/elasticsearch_exporter

Elasticsearch stats exporter for Prometheus

Primary LanguageGoApache License 2.0Apache-2.0

Elasticsearch Exporter Build Status

Docker Pulls Go Report Card

Prometheus exporter for various metrics about ElasticSearch, written in Go.

Installation

For pre-built binaries please take a look at the releases. https://github.com/justwatchcom/elasticsearch_exporter/releases

Docker

docker pull justwatch/elasticsearch_exporter:1.1.0
docker run --rm -p 9114:9114 justwatch/elasticsearch_exporter:1.1.0

Example docker-compose.yml:

elasticsearch_exporter:
    image: justwatch/elasticsearch_exporter:1.1.0
    command:
     - '--es.uri=http://elasticsearch:9200'
    restart: always
    ports:
    - "127.0.0.1:9114:9114"

Kubernetes

You can find a helm chart in the stable charts repository at https://github.com/kubernetes/charts/tree/master/stable/elasticsearch-exporter.

Configuration

NOTE: The exporter fetches information from an ElasticSearch cluster on every scrape, therefore having a too short scrape interval can impose load on ES master nodes, particularly if you run with --es.all and --es.indices. We suggest you measure how long fetching /_nodes/stats and /_all/_stats takes for your ES cluster to determine whether your scraping interval is too short. As a last resort, you can scrape this exporter using a dedicated job with its own scraping interval.
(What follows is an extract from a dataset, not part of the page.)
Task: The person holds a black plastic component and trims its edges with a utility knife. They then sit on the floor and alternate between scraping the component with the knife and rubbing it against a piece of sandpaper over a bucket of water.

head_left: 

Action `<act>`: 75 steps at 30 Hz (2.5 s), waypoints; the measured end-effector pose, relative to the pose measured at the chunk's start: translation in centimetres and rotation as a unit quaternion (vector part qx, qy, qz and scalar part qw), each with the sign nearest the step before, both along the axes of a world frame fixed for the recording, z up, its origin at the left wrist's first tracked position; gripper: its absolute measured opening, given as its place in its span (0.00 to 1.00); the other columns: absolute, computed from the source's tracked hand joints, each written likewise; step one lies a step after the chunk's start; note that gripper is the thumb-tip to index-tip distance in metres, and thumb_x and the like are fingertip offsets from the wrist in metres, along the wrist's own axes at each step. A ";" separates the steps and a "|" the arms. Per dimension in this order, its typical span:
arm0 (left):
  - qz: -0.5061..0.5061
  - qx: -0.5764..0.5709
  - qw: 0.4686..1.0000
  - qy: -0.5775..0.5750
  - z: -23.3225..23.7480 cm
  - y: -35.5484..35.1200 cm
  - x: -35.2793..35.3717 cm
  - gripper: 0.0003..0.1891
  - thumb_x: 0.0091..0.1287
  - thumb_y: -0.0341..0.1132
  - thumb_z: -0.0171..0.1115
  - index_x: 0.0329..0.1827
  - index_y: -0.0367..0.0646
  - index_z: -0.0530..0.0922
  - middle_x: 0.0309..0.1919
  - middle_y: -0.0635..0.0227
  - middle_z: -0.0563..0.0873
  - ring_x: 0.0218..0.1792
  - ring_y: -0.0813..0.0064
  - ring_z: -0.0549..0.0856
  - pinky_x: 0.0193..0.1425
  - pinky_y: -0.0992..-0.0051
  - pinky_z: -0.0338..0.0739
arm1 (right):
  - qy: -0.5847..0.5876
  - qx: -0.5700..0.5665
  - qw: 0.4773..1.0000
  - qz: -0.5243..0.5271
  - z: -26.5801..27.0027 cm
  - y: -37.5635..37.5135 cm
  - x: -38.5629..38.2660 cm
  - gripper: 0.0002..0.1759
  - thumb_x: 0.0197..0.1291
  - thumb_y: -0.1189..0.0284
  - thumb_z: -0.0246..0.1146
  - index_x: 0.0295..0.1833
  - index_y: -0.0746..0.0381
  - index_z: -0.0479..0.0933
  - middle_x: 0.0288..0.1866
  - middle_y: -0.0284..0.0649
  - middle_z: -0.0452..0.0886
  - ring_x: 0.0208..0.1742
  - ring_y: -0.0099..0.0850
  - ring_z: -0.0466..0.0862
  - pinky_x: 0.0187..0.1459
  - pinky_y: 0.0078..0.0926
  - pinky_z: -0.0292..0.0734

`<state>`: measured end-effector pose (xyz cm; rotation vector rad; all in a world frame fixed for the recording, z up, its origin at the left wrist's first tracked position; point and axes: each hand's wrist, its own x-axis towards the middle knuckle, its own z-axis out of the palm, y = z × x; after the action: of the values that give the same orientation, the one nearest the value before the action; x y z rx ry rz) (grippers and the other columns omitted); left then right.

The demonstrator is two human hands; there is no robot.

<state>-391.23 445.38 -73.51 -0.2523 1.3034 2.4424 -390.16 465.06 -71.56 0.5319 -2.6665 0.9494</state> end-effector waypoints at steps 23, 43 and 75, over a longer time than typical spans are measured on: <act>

Below is the command line options summary:

elasticsearch_exporter --help
Argument Introduced in Version Description Default
es.uri 1.0.2 Address (host and port) of the Elasticsearch node we should connect to. This could be a local node (localhost:9200, for instance), or the address of a remote Elasticsearch server. When basic auth is needed, specify as: <proto>://<user>:<password>@<host>:<port>. E.G., http://admin:pass@localhost:9200. Special characters in the user credentials need to be URL-encoded. http://localhost:9200
es.all 1.0.2 If true, query stats for all nodes in the cluster, rather than just the node we connect to. false
es.cluster_settings 1.1.0rc1 If true, query stats for cluster settings. false
es.indices 1.0.2 If true, query stats for all indices in the cluster. false
es.indices_settings 1.0.4rc1 If true, query settings stats for all indices in the cluster. false
es.shards 1.0.3rc1 If true, query stats for all indices in the cluster, including shard-level stats (implies es.indices=true). false
es.snapshots 1.0.4rc1 If true, query stats for the cluster snapshots. false
es.timeout 1.0.2 Timeout for trying to get stats from Elasticsearch. (ex: 20s) 5s
es.ca 1.0.2 Path to PEM file that contains trusted Certificate Authorities for the Elasticsearch connection.
es.client-private-key 1.0.2 Path to PEM file that contains the private key for client auth when connecting to Elasticsearch.
es.client-cert 1.0.2 Path to PEM file that contains the corresponding cert for the private key to connect to Elasticsearch.
es.clusterinfo.interval 1.1.0rc1 Cluster info update interval for the cluster label 5m
es.ssl-skip-verify 1.0.4rc1 Skip SSL verification when connecting to Elasticsearch. false
web.listen-address 1.0.2 Address to listen on for web interface and telemetry. :9114
web.telemetry-path 1.0.2 Path under which to expose metrics. /metrics
version 1.0.2 Show version info on stdout and exit.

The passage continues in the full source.